Eric Hatfeild

Personal information
- Full name: Charles Eric Hatfeild
- Born: 11 March 1887 Hartsdown, Margate, Kent
- Died: 21 September 1918 (aged 31) Cambrai, France
- Batting: Left-handed
- Bowling: Slow left-arm orthodox

Domestic team information
- 1907–1909: Oxford University
- 1910–1914: Kent
- FC debut: 23 May 1907 Oxford University v Worcestershire
- Last FC: 13 July 1914 Kent v Essex

Career statistics
| Competition | First-class |
| Matches | 65 |
| Runs scored | 1,498 |
| Batting average | 16.10 |
| 100s/50s | 0/8 |
| Top score | 74 |
| Balls bowled | 2,906 |
| Wickets | 64 |
| Bowling average | 23.04 |
| 5 wickets in innings | 2 |
| 10 wickets in match | 0 |
| Best bowling | 5/48 |
| Catches/stumpings | 45/– |
- Source: CricInfo, 30 April 2016

= Eric Hatfeild =

English cricketer

Charles Eric Hatfeild (11 March 1887 – 21 September 1918) was an English cricketer who played first-class cricket for Oxford University and Kent County Cricket Club in the years before the First World War. Hatfeild was an officer in the Royal East Kent Yeomanry and the East Kent Regiment. He was decorated for gallantry during the war and was killed in action in September 1918 at Cambrai on the Western Front.
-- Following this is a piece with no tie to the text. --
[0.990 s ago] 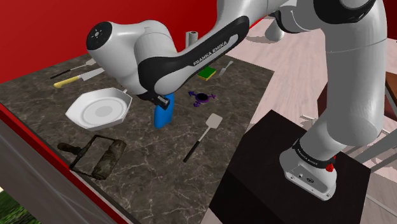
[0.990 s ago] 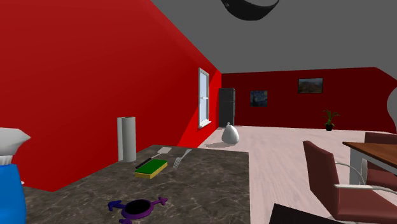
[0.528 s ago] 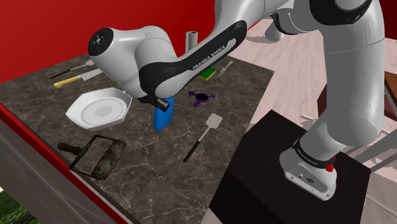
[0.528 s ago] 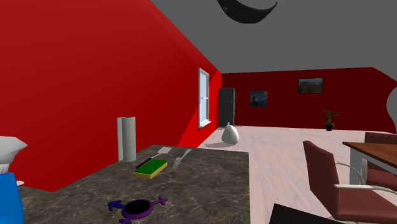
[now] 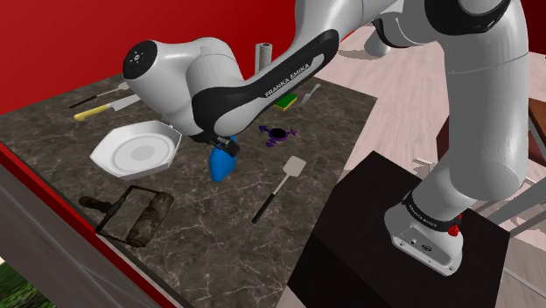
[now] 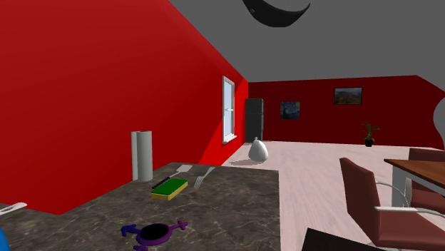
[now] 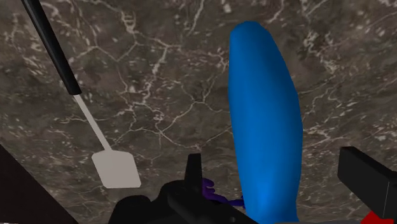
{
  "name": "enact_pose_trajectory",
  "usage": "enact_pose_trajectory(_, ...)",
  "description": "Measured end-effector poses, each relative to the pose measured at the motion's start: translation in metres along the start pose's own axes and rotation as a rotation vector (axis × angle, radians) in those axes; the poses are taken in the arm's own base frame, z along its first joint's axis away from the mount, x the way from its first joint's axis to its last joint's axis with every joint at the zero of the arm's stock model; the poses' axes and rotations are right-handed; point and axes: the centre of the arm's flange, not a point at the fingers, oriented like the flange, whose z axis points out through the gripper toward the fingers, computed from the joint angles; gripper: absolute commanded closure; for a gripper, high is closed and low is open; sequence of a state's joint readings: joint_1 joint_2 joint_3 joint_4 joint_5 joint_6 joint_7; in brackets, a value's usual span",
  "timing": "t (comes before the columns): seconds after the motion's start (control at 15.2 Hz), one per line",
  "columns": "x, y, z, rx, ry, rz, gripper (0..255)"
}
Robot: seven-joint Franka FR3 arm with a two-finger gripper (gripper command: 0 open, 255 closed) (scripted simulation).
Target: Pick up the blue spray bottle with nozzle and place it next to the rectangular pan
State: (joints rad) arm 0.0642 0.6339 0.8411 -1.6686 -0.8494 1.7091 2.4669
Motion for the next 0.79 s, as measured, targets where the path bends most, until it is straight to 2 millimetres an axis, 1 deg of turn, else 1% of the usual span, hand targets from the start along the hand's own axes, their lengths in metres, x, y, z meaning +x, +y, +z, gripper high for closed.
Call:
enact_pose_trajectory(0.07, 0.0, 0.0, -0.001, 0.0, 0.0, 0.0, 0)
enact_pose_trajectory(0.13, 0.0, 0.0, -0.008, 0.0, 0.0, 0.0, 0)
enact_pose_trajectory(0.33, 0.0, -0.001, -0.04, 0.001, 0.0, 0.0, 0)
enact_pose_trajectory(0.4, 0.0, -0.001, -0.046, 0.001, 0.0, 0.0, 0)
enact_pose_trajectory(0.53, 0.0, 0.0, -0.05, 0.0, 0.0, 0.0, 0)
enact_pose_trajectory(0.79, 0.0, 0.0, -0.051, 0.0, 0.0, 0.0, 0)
==Early life and education==
Hatfeild was born at Hartsdown House near Margate in Kent in 1887, the son of a captain in the 1st King's Dragoon Guards and JP in a prominent local family. He was the eldest child, having three brothers and three sisters. He was educated locally at Wellington House School at Westgate-on-Sea and later at Eton College where he played in the school's cricket First XI in from 1903 to 1906, captaining the team, which included Herbert, in his final year. He was a very promising bowler at school, taking 12 wickets against Harrow School in a match at Lord's in 1903 but later developed as more of a batsman. He went to New College, Oxford, and played for Oxford University Cricket Club in 15 first-class cricket matches, gaining a cricket Blue in 1908.
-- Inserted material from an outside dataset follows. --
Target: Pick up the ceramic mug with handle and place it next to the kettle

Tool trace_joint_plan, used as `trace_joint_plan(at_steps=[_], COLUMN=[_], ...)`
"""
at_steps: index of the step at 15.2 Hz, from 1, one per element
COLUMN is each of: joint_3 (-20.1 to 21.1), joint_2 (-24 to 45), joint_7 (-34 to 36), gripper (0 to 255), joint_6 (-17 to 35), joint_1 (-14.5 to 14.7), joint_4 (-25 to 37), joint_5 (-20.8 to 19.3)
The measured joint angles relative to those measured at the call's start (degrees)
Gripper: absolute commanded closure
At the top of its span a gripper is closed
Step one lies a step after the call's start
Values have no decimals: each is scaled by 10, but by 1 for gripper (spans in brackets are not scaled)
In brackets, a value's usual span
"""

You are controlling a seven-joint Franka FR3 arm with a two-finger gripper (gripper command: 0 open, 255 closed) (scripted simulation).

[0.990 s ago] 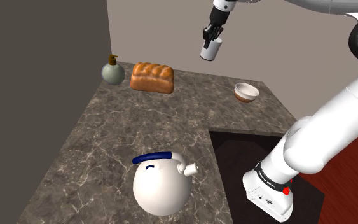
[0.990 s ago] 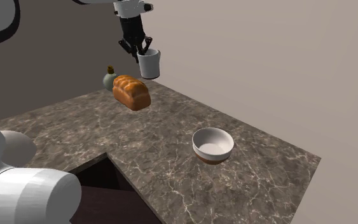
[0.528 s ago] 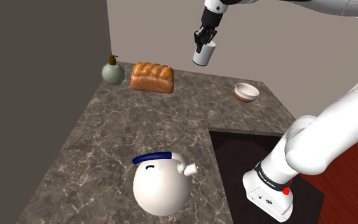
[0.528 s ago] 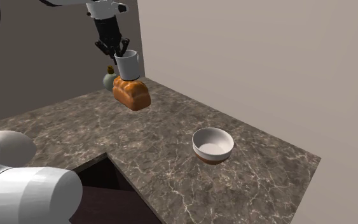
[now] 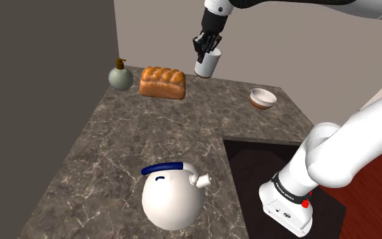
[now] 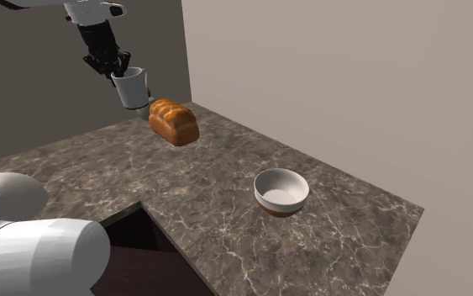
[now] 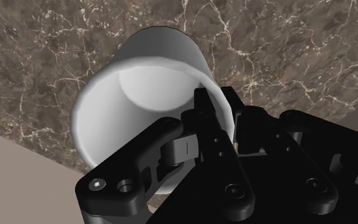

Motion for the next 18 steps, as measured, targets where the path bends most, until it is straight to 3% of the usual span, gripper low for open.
trace_joint_plan(at_steps=[8,18], joint_3=[73,160], joint_2=[10,79], joint_7=[112,250], gripper=[255,255], joint_6=[-13,-38], joint_1=[41,91], joint_4=[13,91], joint_5=[3,-9])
After graduating from university Hatfeild attended Wye Agricultural College in 1910–11.

==Cricket career==
Hatfeild made his debut for Kent in June 1910 in a County Championship match against Derbyshire at the County Ground, Derby. He played only two matches in 1910 as Kent won the County Championship, before gaining a more regular place in the Kent team in the following seasons. He was described in his Wisden obituary as an "enthusiastic cricketer" who played "whenever he was wanted", making 15 appearances in 1912 and 12 in 1913 as Kent won the last of their four Championship titles of the years before the First World War. In total he made 45 appearances for the county as an all-rounder at a time when Kent were one of the dominant first-class counties and had a good supply of excellent players and, as a prominent and well-connected amateur, was considered a candidate to succeed Ted Dillon as captain of the team when he resigned after the 1913 season. He was elected a member of the Kent Committee in 1913.

He toured Argentina with MCC in 1911–12 alongside his Kent colleague Lionel Troughton. He played in all three first-class matches on the tour, the first first-class matches played by the Argentina national cricket team, taking 16 first-class wickets on the tour including his best first-class bowling figures of five wickets for 48 runs. He also toured the US with Incogniti in 1913.

Hatfeild made his final first-class appearance in July 1914 against Essex at Tunbridge Wells just before he was mobilised after the start of the First World War.

==Military career and death==
Hatfeild was commissioned as a Second Lieutenant in the Royal East Kent Yeomanry in 1913 and later transferred to the East Kent Regiment, serving in the 10th battalion. He was mobilised immediately after the outbreak of war in 1914 and served throughout the First World War, seeing action in the Gallipoli campaign, Egypt, Palestine and on the Western Front in France. He rose to the rank of Captain and commanded a company. Hatfeild was killed in action on 21 September 1918 fighting near Cambrai in northern France during the Hundred Days Offensive. He was posthumously awarded the Military Cross for the "conspicuous gallantry" he had shown three days before his death leading his company in an attack at Templeux-le-Guérard during the offensive.